Jim Graham is a director of corporate sales for Capitol Express Enterprises Inc., a Cincinnati trucking operator. Graham has a degree in transportation management and has been working with Capitol Express for the past six years. He is responsible for maintaining and developing relationships with customers, negotiating terms of agreements with customers and gathering market information.
Q. When selecting a company to handle the transportation of goods, what qualities should businesses look for?
You want to make sure the crew that will be transporting the products are experienced. Their capabilities can make or break your reputation. Drivers can make mistakes, miss deadlines and do a number of things to throw a wrench in the process. The other thing is, in the down economy, many businesses want to renegotiate contracts. Transportation firms will agree to this if they are a good partner so you can both stay afloat.
Q. What can a company eliminate or add to its transportation logistics strategy to save money?
Night shipments and rush deliveries cost the most. If you can extend deadlines that are currently promising same-day delivery to even next-day or two-day delivery, you will save a lot. This is an area we specialize in and people are reducing these transportation methods because our business load is down 30 to 40 percent from this time last year.
Q. What advice can you provide to other companies looking to reassess their in-house shipping process?

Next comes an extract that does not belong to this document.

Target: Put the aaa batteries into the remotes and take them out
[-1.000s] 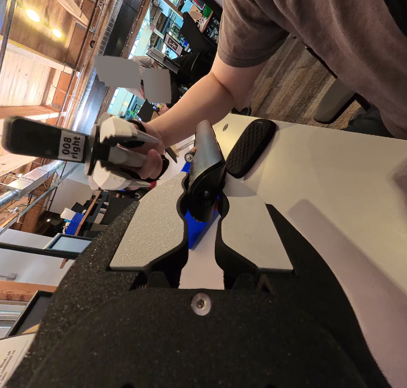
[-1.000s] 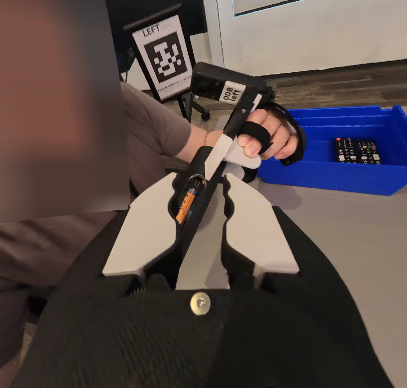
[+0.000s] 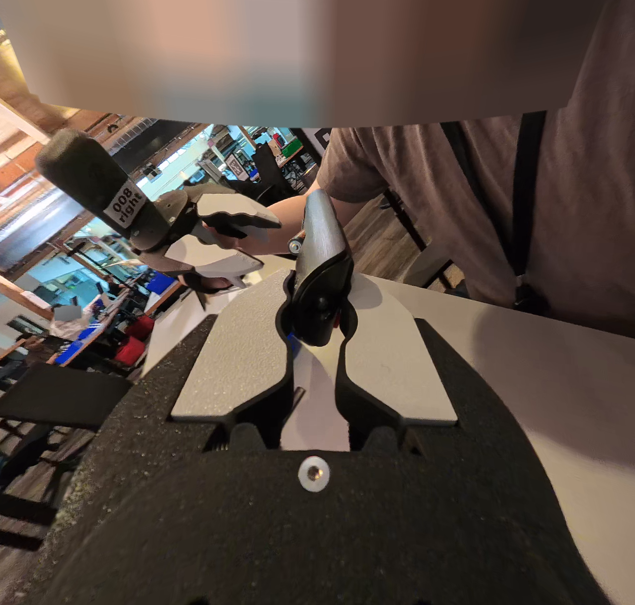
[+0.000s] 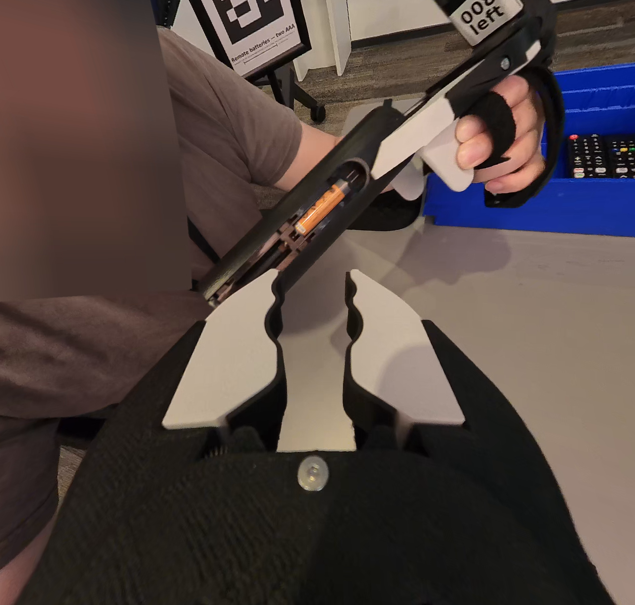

Even if you have a contract, you can try to renegotiate the terms of your agreement with any business partner. One way to think positively is to consider that you will be finding companies that you can rely on during hard times. Larger firms may be less likely to agree to lowering costs, but because demand is so much lower than in the recent past, even the big guys are feeling it. We get the overflow from UPS and FedEx and lately those jobs are almost nonexistent they’re handling everything themselves. There has been a domino effect with the economy, and everyone is touched by it. Make sure you aren’t holding onto business assets that your new, smaller network could function without. Operate as lean as possible and recoup when the demand picks up again.